Obviously you wouldn't use this strategy if you were buying less than 100 shares, or if you absolutely "needed the stock today" in your portfolio. The trade off is, if the stock trades at or below what your limit order would have been, and takes off to the upside, expiring above the strike, you don't get the stock nor gains from the stock, just the gain of the premium from selling the put option.

In order to get the stock, it needs to close below the strike on the given options expiration day in order to get the shares.

Another negative of selling the put option is that options are less liquid than stocks, meaning you won't be able to get in and out of the position as easily.

This is part one of two. In this post I will demonstrate this option strategy on a list of 25 popular stocks. In part two, I will show you this strategy using very volatile ETFs which I believe are safer than individual stocks, believe it or not.

All data as of market close Friday July 17, 2009.

HOW TO READ THE TABLE

NOTE: When using this strategy, I first decide what I am willing to pay for the stock. Let's keep it simple and say I'm willing to buy the stock at a share price of 5% lower.

Terms used in table:

  • Price: The most recent closing price (last quote price) for the stock
  • 5%: The price which I am willing to pay for the stock which is 5% lower than the closing price
  • Strike: The closest contract strike price to the 5% lower price. It may be slightly higher or slightly lower than the 5% lower price.
  • Prem.: This is the theoretical premium received from selling the put option
  • Adj. Cost: This is the adjusted cost for the stock, if you do happen to end up with the shares at expiration.

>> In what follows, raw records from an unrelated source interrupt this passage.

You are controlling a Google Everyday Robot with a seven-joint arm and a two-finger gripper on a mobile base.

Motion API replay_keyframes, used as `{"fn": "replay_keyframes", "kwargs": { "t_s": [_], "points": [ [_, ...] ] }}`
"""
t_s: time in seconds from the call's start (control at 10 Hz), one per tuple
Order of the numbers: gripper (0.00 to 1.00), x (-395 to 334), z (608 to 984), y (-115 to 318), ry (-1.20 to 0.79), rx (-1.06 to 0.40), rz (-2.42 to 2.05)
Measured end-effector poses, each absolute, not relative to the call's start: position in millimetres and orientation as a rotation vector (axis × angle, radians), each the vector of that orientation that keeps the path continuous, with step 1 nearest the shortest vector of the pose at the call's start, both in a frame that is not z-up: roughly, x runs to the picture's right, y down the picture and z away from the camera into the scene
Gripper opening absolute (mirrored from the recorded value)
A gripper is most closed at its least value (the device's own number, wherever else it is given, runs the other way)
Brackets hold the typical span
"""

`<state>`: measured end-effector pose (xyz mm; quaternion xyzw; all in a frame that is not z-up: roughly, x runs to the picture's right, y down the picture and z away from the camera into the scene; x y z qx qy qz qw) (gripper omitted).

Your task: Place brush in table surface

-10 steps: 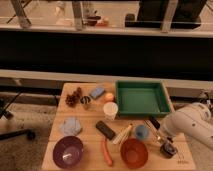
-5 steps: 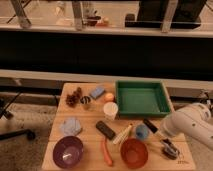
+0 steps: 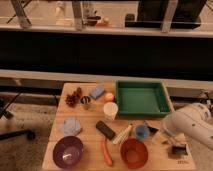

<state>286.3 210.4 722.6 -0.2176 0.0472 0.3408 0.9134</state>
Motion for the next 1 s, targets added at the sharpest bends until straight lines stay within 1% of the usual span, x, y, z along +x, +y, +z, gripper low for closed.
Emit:
{"fn": "replay_keyframes", "kwargs": {
  "t_s": [1.0],
  "points": [
    [0.8,285.3,722.4,212.8,0.093,-0.453,0.695]
  ]
}}
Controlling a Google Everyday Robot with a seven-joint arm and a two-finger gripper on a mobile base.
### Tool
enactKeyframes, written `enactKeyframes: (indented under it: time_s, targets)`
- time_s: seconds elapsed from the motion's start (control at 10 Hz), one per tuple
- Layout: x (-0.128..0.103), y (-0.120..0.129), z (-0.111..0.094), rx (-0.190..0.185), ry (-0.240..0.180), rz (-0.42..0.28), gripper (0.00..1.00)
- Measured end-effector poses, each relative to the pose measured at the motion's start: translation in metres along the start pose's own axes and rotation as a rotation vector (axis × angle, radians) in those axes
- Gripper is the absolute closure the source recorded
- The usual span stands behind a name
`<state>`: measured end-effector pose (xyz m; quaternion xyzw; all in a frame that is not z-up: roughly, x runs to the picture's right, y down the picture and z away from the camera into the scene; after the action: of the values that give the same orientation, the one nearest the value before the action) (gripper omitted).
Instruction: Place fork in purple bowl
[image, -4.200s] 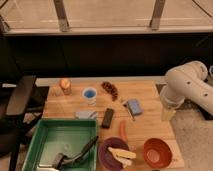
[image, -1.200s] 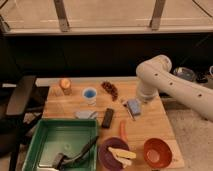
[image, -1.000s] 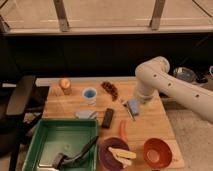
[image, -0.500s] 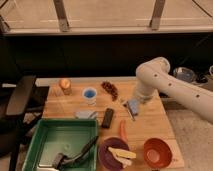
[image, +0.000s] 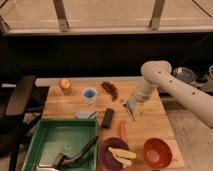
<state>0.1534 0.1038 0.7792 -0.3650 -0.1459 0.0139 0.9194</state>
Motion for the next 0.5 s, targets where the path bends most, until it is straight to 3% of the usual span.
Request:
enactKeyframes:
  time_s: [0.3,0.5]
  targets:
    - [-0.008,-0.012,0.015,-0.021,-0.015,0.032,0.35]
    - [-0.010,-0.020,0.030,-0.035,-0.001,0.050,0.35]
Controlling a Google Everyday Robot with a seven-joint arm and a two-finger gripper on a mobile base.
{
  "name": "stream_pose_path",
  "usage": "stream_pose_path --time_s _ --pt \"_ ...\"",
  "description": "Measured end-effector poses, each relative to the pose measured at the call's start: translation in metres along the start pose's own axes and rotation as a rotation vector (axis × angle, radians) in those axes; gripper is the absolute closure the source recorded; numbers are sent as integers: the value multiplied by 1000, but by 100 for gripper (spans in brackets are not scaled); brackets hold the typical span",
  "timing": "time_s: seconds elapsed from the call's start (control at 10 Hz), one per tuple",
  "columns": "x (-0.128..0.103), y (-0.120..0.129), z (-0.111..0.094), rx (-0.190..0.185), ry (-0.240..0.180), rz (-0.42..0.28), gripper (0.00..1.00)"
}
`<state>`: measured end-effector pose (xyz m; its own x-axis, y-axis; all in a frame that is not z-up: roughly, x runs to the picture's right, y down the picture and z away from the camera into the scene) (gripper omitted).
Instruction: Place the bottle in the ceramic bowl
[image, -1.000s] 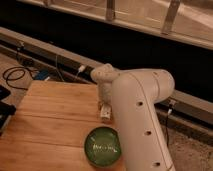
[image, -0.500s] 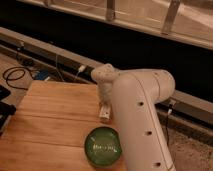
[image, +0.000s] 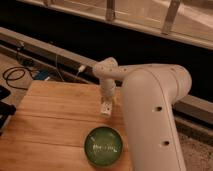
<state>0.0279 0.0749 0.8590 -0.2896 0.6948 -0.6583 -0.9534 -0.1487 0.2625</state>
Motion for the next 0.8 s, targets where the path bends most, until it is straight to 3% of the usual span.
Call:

The first stock listed in the table below is Apple (NASDAQ:AAPL). An example of this option strategy on AAPL would be interpreted as:

Sell the Apple (AAPL) August 145 put option. This will give you $2.36 a share for Apple. If Apple expires above the indicated strike price you profit 100% of the premium received, if not your cost per share of the stock is $142.64, 6% lower than the close price and 1% lower than the price I was willing to pay.

All but one of these options expire on August 22; therefore the last trading day is Friday, August 21, 2009. The Sirius strategy from the table above expires in December. The Sirius Satellite Radio December $1 Put is an interesting play I have been watching and blogging about on OptionMaestro.com. If you wanted to go long Sirius, it may be a good idea to sell this Put, as it will get you in the stock 12.5% below the current share price and give you a lot of room to the upside in case it starts to rally.

These are just examples and are not recommendations to buy or sell any security; if you're more bullish/bearish, you’ll want to adjust the strike price and expiration accordingly.

I've been using this strategy to purchase my shares and I find it has been working well. It's a bad idea to use this strategy as a form of speculation, in other words selling a put for the premium just because you think a stock will never get to a lower strike by options expiration. Remember even if the stock goes to $0 a share, you're still obligated to buy it for the indicated strike.